CEE : Une proposition de hausse bienvenue dans l’attente de résultats concrets

Attendue depuis plusieurs mois par les professionnels de la rénovation énergétique mais aussi les Français qui ont vu leur prime décroître en raison de la baisse du prix du CEE, le Gouvernement vient d’annoncer une augmentation de 25% (environ 600 TWhcumac) de l’obligation CEE pour la 5ème période. Cependant, cette hausse annoncée dans le cadre du plan de sobriété suite à la première réunion du GT Logement, ne sera efficace que si elle produit son effet sur le marché des CEE avec un prix des certificats classiques et précarité qui repartent. Une annonce bienvenue dans l’attente de sa confirmation concrète dans un décret puis de premiers résultats qui appellera surement à des mesures complémentaires.

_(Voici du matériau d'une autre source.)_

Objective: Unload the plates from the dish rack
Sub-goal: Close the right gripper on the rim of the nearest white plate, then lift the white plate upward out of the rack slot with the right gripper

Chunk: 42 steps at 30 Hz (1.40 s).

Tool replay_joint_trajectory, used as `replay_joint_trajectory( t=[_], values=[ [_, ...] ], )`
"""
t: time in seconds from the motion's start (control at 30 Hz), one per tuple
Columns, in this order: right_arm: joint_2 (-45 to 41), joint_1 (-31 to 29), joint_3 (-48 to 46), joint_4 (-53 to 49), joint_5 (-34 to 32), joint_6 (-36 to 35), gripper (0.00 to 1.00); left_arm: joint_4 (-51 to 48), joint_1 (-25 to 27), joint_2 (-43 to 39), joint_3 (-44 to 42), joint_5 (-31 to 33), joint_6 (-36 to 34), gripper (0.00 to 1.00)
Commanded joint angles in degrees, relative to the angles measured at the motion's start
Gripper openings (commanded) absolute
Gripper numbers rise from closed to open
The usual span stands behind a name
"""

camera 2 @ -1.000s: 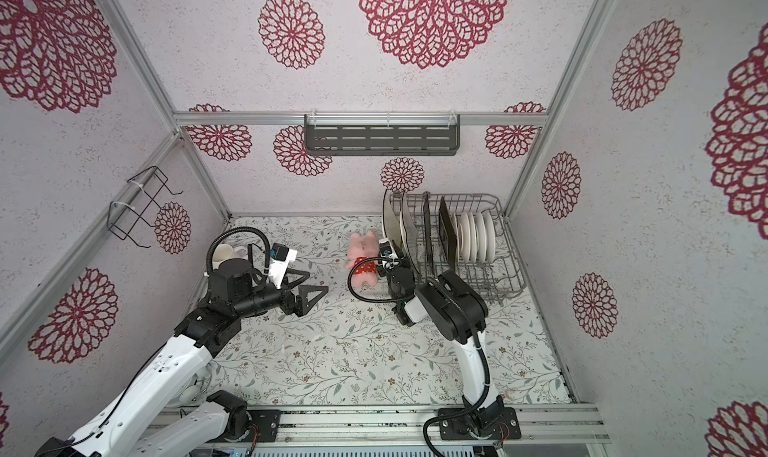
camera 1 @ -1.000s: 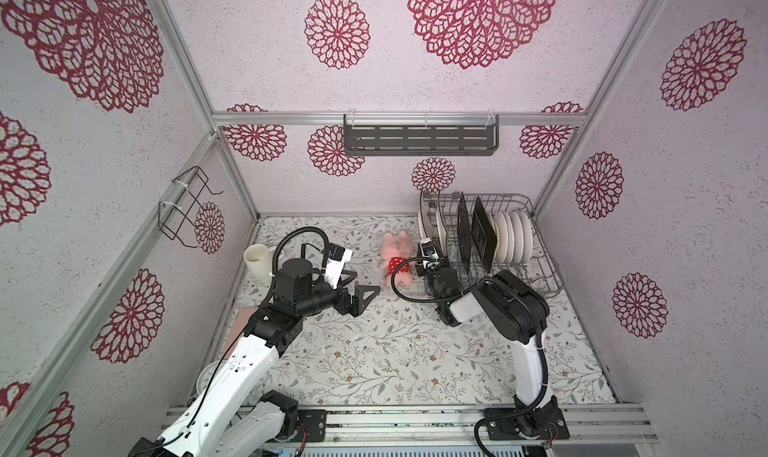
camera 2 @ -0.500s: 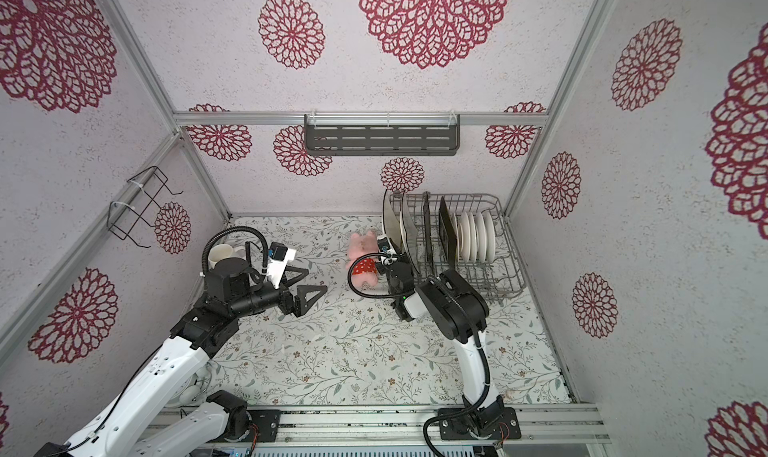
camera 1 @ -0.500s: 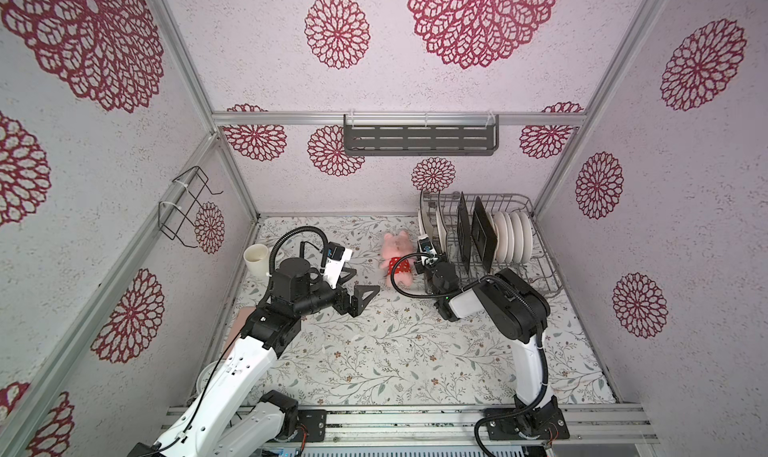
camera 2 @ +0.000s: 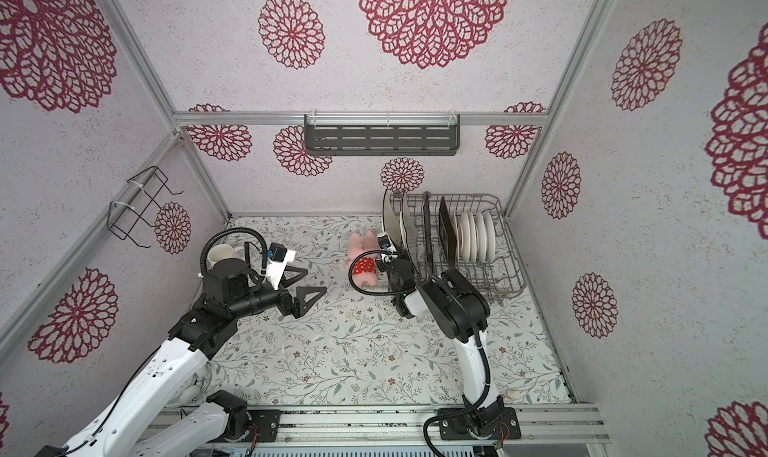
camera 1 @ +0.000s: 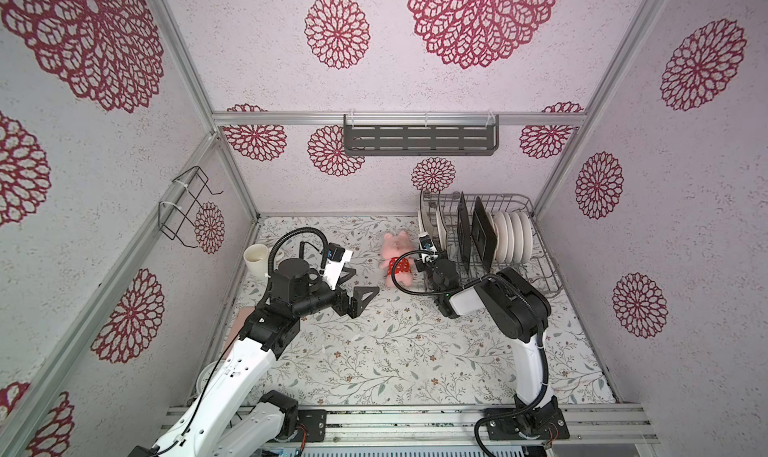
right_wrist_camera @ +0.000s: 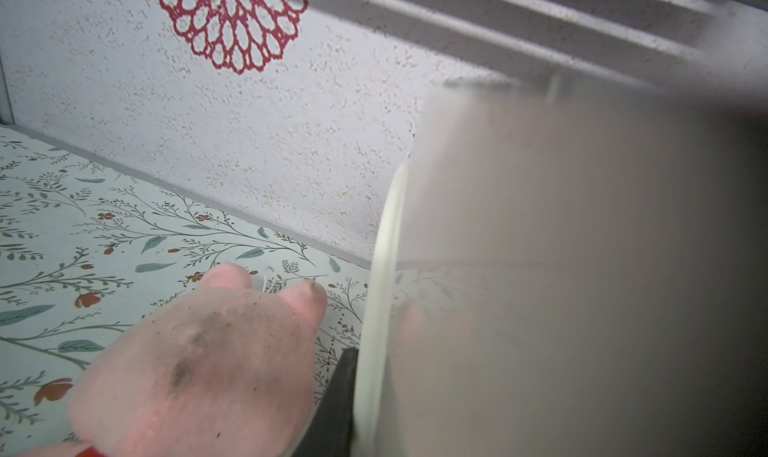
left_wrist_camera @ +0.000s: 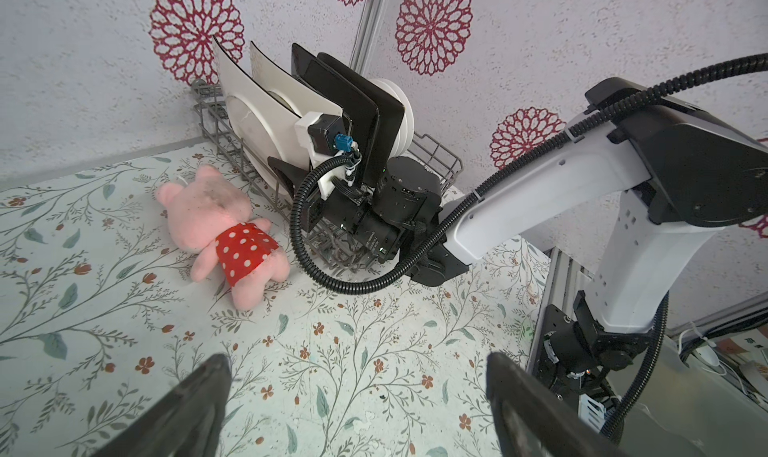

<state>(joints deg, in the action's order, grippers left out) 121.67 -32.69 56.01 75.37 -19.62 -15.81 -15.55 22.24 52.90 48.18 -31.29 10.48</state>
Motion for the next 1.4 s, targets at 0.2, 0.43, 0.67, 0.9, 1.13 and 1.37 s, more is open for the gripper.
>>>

Contexte : une obligation pour la 5ème période sous-évaluée générant une chute du prix du CEE et des primes

L’obligation globale pour la 5ème période (2022-2025) était initialement fixée à 2500 TWh cumac dont 730 TWhc dédiés à l’obligation de précarité qui permet de financer des travaux chez les ménages les plus modestes. Cependant, la surproduction de certificats lors de la période précédente a généré des stocks de certificats, surtout précarité, qui sont reportés sur la nouvelle période. Cet effet est notamment dû aux modalités du dispositif pendant sa quatrième période ainsi qu’à l’impact de la crise sanitaire qui diminue l’obligation à réaliser en raison des moindres quantités d’énergie mises sur le marché. En l’absence d’une obligation permettant d’absorber cet « effet stock », les obligés ont déjà accompli une partie conséquente de leur nouvelle obligation. Cela a généré une chute des prix des CEE et donc des primes aux travaux de rénovation énergétique.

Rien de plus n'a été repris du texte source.